See below (single-node CUDA IPC) and ref::virtual-memory-management for the specific APIs used to establish and exchange process-portable and node and operating system instance-portable handles that are used to obtain process-local device pointers for GPU communication.

Note

There are individual advantages and limitations associated with the use of the CUDA IPC APIs and Virtual Memory Management (VMM) APIs when used for IPC.

The CUDA IPC API is only currently supported on Linux platforms.

The CUDA Virtual Memory Management APIs permit per-allocation control over peer accessibility and sharing at memory allocation time, but require the use of the CUDA Driver API.

4.15.1. IPC using the Legacy Interprocess Communication API#

To share device memory pointers and events across processes, an application must use the CUDA Interprocess Communication API, which is described in detail in the reference manual. The IPC API permits an application to get the IPC handle for a given device memory pointer using cudaIpcGetMemHandle(). A CUDA IPC handle can be passed to another process using standard host operating system IPC mechanisms, e.g., interprocess shared memory or files. cudaIpcOpenMemHandle() uses the IPC handle to retrieve a valid device pointer that can be used within the other process. Event handles can be shared using similar entry points.

An example of using the IPC API is where a single primary process generates a batch of input data, making the data available to multiple secondary processes without requiring regeneration or copying.

Note

The IPC API is only supported on Linux.

Note that the IPC API is not supported for cudaMallocManaged allocations.

Applications using CUDA IPC to communicate with each other should be compiled, linked, and run with the same CUDA driver and runtime.

Allocations made by cudaMalloc() may be sub-allocated from a larger block of memory for performance reasons. In such case, CUDA IPC APIs will share the entire underlying memory block which may cause other sub-allocations to be shared, which can potentially lead to information disclosure between processes. To prevent this behavior, it is recommended to only share allocations with a 2MiB aligned size.

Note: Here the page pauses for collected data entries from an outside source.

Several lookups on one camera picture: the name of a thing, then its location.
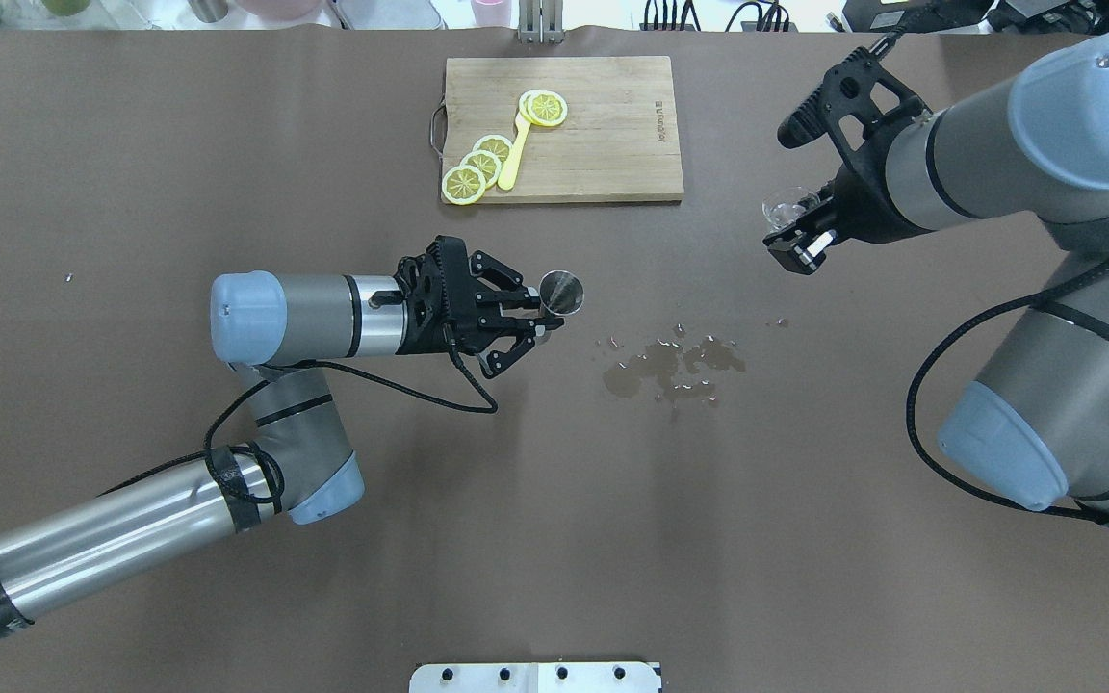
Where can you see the small clear glass cup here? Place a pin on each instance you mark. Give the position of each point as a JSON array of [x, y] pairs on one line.
[[787, 205]]

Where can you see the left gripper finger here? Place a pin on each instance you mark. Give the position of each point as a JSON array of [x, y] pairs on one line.
[[526, 336], [498, 293]]

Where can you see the middle lemon slice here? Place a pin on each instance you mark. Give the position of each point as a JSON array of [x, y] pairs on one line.
[[487, 163]]

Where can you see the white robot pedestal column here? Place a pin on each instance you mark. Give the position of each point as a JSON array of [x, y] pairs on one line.
[[553, 676]]

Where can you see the white lidded container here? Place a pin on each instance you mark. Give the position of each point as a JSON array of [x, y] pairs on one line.
[[367, 15]]

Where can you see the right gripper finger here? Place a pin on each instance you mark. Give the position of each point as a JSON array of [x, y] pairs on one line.
[[800, 251], [821, 217]]

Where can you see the spilled liquid puddle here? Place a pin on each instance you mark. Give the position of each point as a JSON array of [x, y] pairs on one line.
[[681, 366]]

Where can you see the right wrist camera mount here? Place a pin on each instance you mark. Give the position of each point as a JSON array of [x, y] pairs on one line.
[[857, 103]]

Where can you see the wooden cutting board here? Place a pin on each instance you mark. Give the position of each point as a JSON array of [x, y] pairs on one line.
[[620, 142]]

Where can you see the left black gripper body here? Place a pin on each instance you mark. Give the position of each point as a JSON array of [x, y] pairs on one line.
[[423, 330]]

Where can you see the lemon slice near edge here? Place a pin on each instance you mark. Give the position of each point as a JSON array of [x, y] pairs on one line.
[[463, 185]]

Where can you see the pink bowl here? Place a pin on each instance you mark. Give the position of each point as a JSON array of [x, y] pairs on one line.
[[279, 10]]

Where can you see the lemon slice on spoon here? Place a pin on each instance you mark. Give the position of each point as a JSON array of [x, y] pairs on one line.
[[543, 107]]

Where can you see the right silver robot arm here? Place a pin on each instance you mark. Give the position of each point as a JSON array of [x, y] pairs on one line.
[[1011, 406]]

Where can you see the pink plastic cup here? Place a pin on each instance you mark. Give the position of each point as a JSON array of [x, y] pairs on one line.
[[493, 13]]

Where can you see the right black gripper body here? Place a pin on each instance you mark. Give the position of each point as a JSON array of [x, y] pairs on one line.
[[864, 210]]

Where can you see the yellow plastic spoon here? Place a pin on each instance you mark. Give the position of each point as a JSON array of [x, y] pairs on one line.
[[511, 167]]

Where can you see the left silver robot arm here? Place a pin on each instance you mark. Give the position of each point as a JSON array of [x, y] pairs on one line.
[[130, 430]]

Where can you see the aluminium frame post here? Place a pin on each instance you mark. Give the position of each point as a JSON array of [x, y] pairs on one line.
[[541, 22]]

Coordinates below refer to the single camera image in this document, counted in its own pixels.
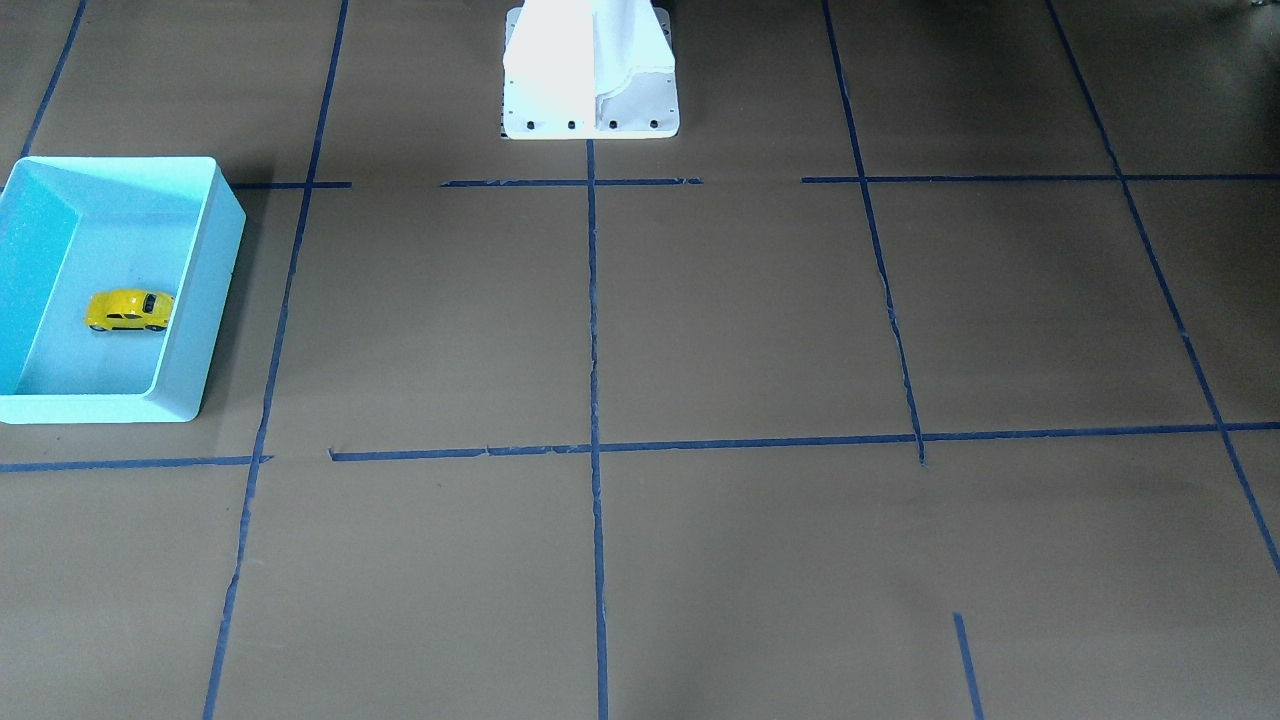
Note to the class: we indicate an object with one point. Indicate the turquoise plastic bin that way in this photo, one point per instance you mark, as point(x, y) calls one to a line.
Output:
point(74, 227)

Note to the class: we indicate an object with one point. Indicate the yellow beetle toy car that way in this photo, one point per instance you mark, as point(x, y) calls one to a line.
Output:
point(129, 309)

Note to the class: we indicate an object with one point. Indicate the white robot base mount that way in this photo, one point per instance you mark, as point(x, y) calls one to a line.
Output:
point(585, 70)

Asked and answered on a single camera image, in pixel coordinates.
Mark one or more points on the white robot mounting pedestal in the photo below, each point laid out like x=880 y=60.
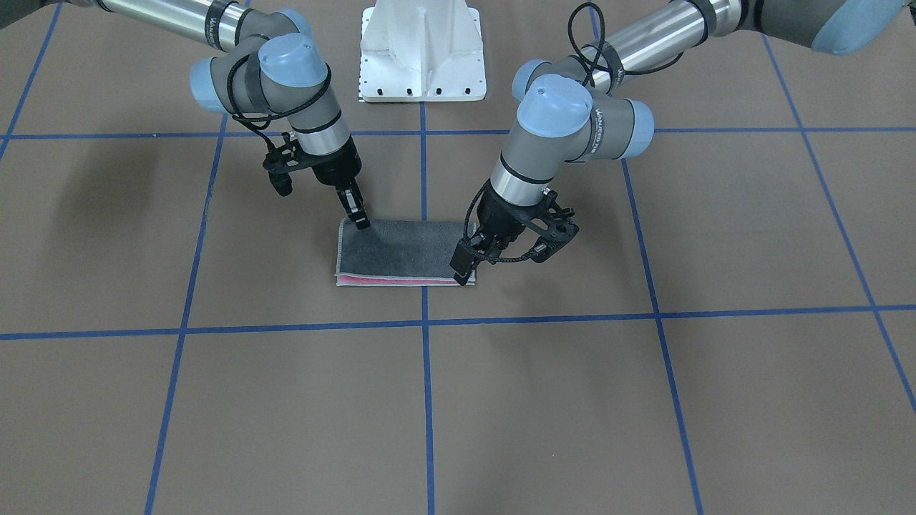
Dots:
x=421 y=51

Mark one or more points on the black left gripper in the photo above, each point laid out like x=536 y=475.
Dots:
x=495 y=215

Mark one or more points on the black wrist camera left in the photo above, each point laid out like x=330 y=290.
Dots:
x=553 y=225

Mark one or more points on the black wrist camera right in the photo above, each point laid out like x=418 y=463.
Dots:
x=281 y=161

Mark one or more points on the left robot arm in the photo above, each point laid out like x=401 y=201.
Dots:
x=567 y=113

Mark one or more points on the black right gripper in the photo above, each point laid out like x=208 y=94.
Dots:
x=335 y=171

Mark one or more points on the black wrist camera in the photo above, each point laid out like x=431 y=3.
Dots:
x=281 y=161
x=553 y=225

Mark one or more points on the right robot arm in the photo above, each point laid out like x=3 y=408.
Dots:
x=271 y=78

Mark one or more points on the pink and grey towel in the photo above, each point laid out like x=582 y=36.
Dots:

Only the IPC events-sharing APIs are supported on L4T and embedded Linux Tegra devices with compute capability 7.x and higher. The IPC memory-sharing APIs are not supported on Tegra platforms.

4.15.2. IPC using the Virtual Memory Management API#

The CUDA Virtual Memory Management API allows the creation of IPC-shareable memory allocations, and it supports multiple operating systems by virtue of operating-system specific IPC handle data structures.